2. RS is undergoing changes in time which can be represented as a series of atomic changes. Let's call it RS History. That it is a _series_ is trivial but important - otherwise we can't reproduce historical RS state evolution. Each RS change is represented by a changeset. Since it is a series, RS changesets can be enumerated with a sequence of natural numbers without gaps within a given RS History. Here comes the first component of a global transaction ID: sequence number (seqno).
Right, the series _can_ be linearly ordered. But does it have to be? Suppose we enforce an artificial linear order among some changesets that have no a priori data dependencies between them (either order of applying them would be correct). It seems to me that this needlessly discards an opportunity for parallelism. Given that lack of parallelism (on the slave end) is arguably the biggest performance bottleneck of current MySQL replication, this is something to avoid if possible. Isn't it enough that changesets are partially ordered, as long as that partial order encodes all dependencies that need to be respected? In other words, is it necessary to enforce such total order at the level of the API, instead of just introducing it at the point where it becomes needed, and if so, why?

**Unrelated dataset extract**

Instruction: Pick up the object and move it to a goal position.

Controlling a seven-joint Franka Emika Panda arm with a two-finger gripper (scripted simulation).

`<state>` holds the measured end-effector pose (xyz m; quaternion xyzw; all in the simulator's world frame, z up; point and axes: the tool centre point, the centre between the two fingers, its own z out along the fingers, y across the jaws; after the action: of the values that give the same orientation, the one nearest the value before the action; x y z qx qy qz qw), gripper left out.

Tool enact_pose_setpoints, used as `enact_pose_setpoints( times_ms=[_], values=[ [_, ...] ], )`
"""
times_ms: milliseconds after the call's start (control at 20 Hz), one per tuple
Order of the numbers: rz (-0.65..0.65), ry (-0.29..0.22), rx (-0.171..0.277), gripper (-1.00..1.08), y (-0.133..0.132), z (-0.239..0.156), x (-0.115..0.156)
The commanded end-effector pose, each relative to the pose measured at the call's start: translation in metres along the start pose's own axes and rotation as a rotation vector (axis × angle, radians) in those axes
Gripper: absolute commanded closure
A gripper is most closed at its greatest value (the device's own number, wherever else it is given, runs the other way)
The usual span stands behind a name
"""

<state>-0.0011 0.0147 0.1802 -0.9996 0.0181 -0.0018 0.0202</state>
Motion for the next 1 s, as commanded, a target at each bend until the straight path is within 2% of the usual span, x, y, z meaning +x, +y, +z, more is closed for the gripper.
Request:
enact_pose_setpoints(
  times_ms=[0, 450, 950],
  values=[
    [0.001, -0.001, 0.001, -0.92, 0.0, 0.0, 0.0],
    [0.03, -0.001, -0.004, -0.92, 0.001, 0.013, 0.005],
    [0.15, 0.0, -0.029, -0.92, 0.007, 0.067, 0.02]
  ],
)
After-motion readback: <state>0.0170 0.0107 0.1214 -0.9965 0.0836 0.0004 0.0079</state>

3. However there can be more than one RS. Moreover, the same RS can end up in different clusters and undergo different changes. So, to achieve truly global unambiguity each changeset, in addition to seqno, should be marked with a RS History ID. Obviously seqnos from different histories are logically incomparable. Therefore RS History ID can be any globally unique identifier, with no need for < or > operations. This is the second component of global transaction ID.
Can you give an example of what an "RS History" would be? It was not 100% clear to me.
What is not so obvious here is that since global transaction ID is generated by logging/replication service, it is that service that defines the order of commits, not vice versa. As a result transaction should first be passed to that service and only then committed. For one-way master-slave replication the order of operations is not so important. However for multi-master it is crucial. Note that the actual replication/logging can still happen asynchronously, but replication service must generate transaction ID before it is committed.
Right. But is this really possible? After all, the commit may fail, so we don't know before if we will actually commit or rollback... we probably don't even know the actual order of commits in parallel threads of execution until after actual commit, unless we take a global lock around (global transaction id, commit); and then it sounds like we get into the issue with broken group commit again? So we need two-phase commit here between the replication service and the storage engines, right? And in this case, it shouldn't matter which comes first, commit or replication service, does it? We need to be very careful with the interface here, two-phase commit can be really expensive needing multiple disk flushes for every transaction to ensure reliable crash recovery. And we really do not want to re-do the mistake of breaking group commit that we had for years after two-phase commit was introduced for the MySQL binlog. (I am also thinking that generating the global transaction ID at commit time is too late in the general case. The current MySQL replication buffers everything until commit time, but I would like to see us support also logging events during transactions. And this will require an ID generated at transaction start. But maybe this is a different ID than "global transaction ID", which will still be needed to know commit order of course.) - Kristian.